▶ **Given material**:

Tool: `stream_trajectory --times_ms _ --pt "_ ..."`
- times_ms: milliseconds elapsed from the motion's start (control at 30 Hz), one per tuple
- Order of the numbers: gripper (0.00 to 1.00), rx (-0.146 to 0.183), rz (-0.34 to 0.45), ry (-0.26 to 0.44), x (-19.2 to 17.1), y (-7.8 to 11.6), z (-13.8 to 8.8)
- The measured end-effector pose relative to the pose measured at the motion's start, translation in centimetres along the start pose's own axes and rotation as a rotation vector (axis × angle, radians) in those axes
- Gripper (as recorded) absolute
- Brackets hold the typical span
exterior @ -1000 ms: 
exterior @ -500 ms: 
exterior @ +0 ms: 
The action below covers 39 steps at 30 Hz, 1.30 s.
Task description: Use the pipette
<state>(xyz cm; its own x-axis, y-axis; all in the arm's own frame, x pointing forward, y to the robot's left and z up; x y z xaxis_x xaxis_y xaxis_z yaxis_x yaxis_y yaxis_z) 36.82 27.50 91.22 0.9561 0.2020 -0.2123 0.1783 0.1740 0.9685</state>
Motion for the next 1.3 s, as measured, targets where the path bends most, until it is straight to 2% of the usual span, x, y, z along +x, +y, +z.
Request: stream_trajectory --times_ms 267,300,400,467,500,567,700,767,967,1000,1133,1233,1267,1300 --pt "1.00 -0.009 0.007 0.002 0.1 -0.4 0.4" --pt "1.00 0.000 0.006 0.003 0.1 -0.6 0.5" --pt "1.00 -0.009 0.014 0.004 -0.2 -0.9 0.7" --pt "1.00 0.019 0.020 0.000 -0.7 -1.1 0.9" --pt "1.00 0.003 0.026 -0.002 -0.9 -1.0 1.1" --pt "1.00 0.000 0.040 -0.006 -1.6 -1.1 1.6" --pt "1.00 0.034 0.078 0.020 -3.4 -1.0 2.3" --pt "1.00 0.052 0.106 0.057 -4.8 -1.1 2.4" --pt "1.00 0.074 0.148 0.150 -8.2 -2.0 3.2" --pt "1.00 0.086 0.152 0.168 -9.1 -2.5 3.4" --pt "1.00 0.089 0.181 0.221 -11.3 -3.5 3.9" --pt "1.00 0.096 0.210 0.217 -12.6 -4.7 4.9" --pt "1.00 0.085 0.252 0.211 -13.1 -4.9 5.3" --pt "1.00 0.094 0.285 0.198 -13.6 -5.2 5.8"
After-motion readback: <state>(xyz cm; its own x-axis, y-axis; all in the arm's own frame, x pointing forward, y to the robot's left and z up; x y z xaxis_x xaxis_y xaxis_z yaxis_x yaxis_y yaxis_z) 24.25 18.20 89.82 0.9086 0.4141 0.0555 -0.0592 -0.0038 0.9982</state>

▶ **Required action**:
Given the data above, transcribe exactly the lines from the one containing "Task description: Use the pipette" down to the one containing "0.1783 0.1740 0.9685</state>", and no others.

▶ **Answer for this exercise**:
Task description: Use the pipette
<state>(xyz cm; its own x-axis, y-axis; all in the arm's own frame, x pointing forward, y to the robot's left and z up; x y z xaxis_x xaxis_y xaxis_z yaxis_x yaxis_y yaxis_z) 36.82 27.50 91.22 0.9561 0.2020 -0.2123 0.1783 0.1740 0.9685</state>

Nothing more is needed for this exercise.